The 200-transactions limit is proving particularly burdensome for low-margin companies selling inexpensive products. The owner of one small New Jersey firm, Kevin Mahoney of specialty retailer FindTape.com, told a congressional hearing that he would make an average profit of just $169 on the 200 transactions that trigger the nexus requirement. In the first two years after Wayfair, Mahoney said, “We have spent $183,500 to collect just $79,423 in sales tax across 32 states. This equates to $2.31 for every $1.00 of sales tax collected.” Such problems are widespread. The GAO, in its report, noted that one firm was spending $1,500 a month in compliance costs to pay $500 in sales tax.

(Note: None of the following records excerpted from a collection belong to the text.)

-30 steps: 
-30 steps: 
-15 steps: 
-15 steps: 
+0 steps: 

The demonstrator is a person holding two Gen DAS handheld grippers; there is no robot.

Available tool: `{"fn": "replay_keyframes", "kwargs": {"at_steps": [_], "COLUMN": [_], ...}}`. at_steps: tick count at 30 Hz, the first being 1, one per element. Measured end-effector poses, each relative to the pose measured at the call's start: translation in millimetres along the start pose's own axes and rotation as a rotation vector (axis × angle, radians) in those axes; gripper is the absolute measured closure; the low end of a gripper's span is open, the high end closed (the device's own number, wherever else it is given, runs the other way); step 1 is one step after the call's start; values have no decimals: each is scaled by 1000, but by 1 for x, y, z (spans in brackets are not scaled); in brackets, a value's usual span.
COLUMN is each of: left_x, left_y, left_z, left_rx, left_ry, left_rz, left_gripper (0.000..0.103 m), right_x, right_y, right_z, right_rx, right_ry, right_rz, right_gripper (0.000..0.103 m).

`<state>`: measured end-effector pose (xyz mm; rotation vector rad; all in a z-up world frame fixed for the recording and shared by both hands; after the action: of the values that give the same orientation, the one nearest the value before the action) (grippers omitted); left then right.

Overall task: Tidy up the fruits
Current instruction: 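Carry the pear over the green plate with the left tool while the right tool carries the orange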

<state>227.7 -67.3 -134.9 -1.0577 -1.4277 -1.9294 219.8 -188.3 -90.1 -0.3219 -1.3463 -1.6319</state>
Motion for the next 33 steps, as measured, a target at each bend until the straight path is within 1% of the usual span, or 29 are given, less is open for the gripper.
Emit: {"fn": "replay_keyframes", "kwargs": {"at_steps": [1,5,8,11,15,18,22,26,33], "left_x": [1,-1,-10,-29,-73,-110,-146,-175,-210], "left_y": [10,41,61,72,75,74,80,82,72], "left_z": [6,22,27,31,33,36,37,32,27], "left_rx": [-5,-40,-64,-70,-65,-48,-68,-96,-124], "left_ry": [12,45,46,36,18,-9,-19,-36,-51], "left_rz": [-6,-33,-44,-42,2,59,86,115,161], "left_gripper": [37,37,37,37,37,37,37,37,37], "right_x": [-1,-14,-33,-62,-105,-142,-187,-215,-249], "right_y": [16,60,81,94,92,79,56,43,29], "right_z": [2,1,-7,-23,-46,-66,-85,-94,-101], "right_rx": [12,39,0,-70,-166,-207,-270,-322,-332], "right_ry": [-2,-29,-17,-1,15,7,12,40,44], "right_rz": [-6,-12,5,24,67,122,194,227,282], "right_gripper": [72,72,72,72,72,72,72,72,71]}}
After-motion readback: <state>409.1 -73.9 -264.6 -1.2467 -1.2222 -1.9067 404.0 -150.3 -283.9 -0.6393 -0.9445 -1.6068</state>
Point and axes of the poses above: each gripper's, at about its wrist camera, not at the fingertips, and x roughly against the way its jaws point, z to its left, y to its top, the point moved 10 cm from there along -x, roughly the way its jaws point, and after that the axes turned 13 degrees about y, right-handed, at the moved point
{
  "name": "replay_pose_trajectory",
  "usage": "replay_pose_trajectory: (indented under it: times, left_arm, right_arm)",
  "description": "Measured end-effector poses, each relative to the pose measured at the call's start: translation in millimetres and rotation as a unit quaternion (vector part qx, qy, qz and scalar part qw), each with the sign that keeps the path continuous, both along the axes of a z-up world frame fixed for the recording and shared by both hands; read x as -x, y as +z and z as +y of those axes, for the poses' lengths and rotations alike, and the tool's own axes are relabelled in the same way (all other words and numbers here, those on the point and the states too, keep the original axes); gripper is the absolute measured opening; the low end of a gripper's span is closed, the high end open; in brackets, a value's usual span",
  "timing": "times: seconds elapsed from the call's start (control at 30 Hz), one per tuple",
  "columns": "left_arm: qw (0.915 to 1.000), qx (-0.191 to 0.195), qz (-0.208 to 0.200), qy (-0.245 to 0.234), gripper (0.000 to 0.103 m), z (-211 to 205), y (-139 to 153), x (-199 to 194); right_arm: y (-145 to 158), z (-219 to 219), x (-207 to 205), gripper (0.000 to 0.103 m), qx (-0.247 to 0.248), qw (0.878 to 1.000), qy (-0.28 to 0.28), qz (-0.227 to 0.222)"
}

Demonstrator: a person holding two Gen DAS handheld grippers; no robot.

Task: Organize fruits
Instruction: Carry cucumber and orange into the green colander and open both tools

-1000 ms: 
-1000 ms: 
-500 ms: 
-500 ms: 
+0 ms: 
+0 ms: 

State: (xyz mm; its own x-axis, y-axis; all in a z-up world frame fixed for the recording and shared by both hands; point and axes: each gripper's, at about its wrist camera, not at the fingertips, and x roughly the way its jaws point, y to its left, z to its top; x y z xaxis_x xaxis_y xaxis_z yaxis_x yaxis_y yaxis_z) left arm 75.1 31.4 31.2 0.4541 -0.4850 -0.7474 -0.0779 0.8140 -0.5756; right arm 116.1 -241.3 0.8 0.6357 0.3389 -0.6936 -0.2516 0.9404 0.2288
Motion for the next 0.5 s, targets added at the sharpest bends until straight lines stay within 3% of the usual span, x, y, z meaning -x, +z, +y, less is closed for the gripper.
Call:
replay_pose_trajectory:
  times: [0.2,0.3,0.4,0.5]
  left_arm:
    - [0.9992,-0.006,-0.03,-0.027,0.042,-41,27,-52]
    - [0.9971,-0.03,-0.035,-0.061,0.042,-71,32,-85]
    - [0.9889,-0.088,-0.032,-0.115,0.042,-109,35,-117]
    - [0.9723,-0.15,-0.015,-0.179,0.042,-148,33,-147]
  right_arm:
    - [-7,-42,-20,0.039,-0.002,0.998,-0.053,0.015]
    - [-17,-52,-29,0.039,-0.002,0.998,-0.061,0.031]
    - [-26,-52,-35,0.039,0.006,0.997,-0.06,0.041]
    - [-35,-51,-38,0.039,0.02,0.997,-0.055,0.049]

Anticipating complaints about Wayfair’s potential administrative costs, Kennedy’s opinion said that states could band together to minimize differences in how they imposed sales tax and that state-approved software was available to help firms manage the complexities and protect them from audit liabilities. The reality has been far different. Lacking any federal legislation that requires or motivates states to cooperate, many have passed sales taxes for remote sellers that suit their state’s particular interests. And the software has been glitchy, justifying Chief Justice Roberts’s concern in his dissent that this entire field was in its “infancy” and filled with “inadequacies.” The GAO reported that it had spoken with numerous businesses that had sustained big expenses trying to institute approved software. One firm, the GAO said, “told us it incurred a cost of almost $250,000 beyond taxes owed due to an error in the software code.” It took 80 employee hours to identify the problem, which affected sales taxes in multiple jurisdictions and forced the company to file “350 amended tax returns for the period in question and remit back taxes with accrued interest and penalties.”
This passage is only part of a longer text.